What is needed is the number of lines below that contain the word "frame", with no other output.

Dataset records:
§ §

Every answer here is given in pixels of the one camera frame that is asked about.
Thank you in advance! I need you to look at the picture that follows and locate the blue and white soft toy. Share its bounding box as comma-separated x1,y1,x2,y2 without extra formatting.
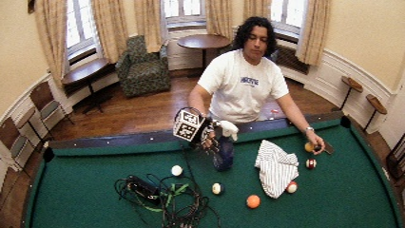
212,120,241,173

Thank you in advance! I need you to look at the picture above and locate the small brown block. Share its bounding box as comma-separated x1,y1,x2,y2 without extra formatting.
321,141,336,156

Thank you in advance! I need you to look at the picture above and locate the white marker cube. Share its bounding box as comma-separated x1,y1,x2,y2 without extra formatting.
172,108,208,143

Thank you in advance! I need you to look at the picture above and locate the white cue ball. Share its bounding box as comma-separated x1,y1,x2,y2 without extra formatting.
169,164,185,177

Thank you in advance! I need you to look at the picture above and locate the striped white cloth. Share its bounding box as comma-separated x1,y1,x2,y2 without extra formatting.
253,139,300,200

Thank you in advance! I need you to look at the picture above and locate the red and white billiard ball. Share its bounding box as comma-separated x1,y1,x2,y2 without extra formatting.
285,180,298,195

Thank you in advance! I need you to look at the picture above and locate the the person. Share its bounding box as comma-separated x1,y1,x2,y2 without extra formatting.
188,16,326,156

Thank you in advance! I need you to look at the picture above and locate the dark wooden rack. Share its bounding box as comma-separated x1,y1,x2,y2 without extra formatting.
385,132,405,181

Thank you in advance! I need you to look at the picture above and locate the orange billiard ball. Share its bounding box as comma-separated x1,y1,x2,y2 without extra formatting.
245,194,263,210

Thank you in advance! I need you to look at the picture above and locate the black electronics box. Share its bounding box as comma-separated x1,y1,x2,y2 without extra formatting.
127,175,163,204

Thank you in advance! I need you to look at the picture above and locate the green patterned armchair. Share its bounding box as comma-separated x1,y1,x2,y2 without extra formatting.
113,34,172,98

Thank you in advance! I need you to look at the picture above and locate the brown radiator grille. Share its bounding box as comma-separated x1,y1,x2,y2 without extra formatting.
275,45,310,75

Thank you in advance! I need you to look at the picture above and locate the round wooden table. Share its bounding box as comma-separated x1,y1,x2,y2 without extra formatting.
176,33,232,79

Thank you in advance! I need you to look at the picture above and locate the beige curtain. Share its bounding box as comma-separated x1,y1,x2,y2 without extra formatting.
35,0,69,88
91,0,131,64
133,0,165,53
205,0,235,41
241,0,272,21
294,0,333,67

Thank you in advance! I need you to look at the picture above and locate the wooden window side table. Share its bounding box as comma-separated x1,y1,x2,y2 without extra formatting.
61,57,112,115

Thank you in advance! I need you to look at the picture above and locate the wooden chair with grey seat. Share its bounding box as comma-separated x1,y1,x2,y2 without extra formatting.
0,116,37,179
28,81,76,141

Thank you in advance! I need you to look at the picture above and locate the window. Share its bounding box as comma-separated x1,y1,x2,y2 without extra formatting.
269,0,306,38
161,0,209,30
65,0,101,61

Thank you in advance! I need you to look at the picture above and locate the green strap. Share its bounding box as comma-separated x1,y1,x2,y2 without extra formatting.
143,182,191,213

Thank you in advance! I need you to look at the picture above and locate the small wooden wall table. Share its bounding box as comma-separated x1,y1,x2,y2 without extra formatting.
330,75,365,112
364,93,389,132

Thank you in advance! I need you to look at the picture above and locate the bundle of black cables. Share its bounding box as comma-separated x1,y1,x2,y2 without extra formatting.
113,144,223,228

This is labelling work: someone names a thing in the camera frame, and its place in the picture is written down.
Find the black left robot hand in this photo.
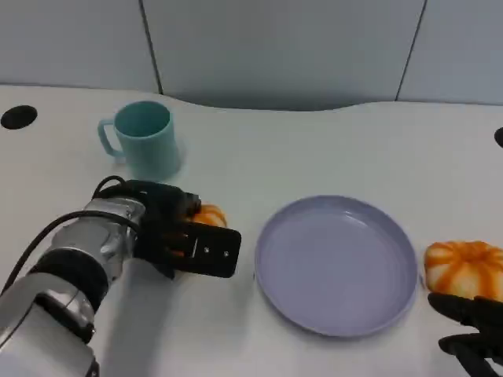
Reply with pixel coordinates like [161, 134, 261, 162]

§ §

### ANSWER FOR THE TASK:
2